### EXERCISE DIRECTIONS:
For this exercise, return exactly the lines of the material below that begin at the one with "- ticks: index" and stop after the one with "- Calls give".
SUPPLIED INFORMATION START
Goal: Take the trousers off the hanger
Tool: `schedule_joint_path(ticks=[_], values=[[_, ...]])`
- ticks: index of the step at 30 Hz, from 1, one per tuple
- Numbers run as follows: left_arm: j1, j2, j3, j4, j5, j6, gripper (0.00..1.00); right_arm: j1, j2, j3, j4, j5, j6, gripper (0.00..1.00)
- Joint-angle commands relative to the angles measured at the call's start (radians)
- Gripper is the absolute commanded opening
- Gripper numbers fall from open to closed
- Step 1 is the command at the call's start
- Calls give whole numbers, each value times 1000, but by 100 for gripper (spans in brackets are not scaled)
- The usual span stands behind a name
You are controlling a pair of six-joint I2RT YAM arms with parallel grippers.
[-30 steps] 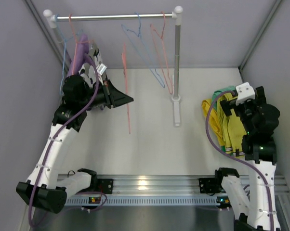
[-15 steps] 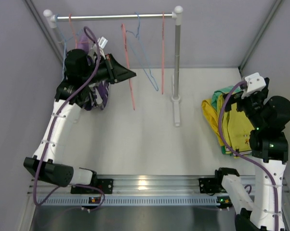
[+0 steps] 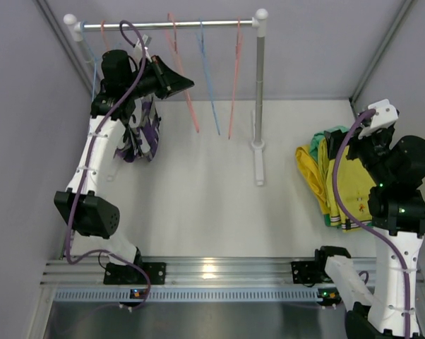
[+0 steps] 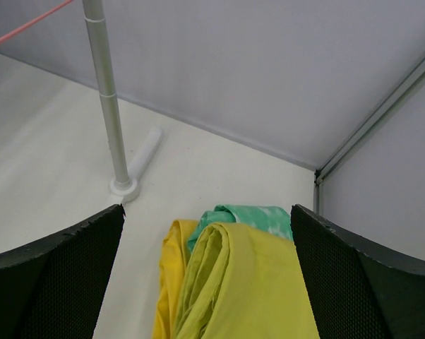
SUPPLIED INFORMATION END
### TASK SOLUTION:
- ticks: index of the step at 30 Hz, from 1, one per tuple
- Numbers run as follows: left_arm: j1, j2, j3, j4, j5, j6, gripper (0.00..1.00); right_arm: j1, j2, j3, j4, j5, j6, gripper (0.00..1.00)
- Joint-angle commands relative to the angles measured at the call's start (radians)
- Gripper is the absolute commanded opening
- Gripper numbers fall from open to closed
- Step 1 is the command at the call's start
- Calls give whole numbers, each value times 1000, but by 100 for gripper (spans in brackets are not scaled)

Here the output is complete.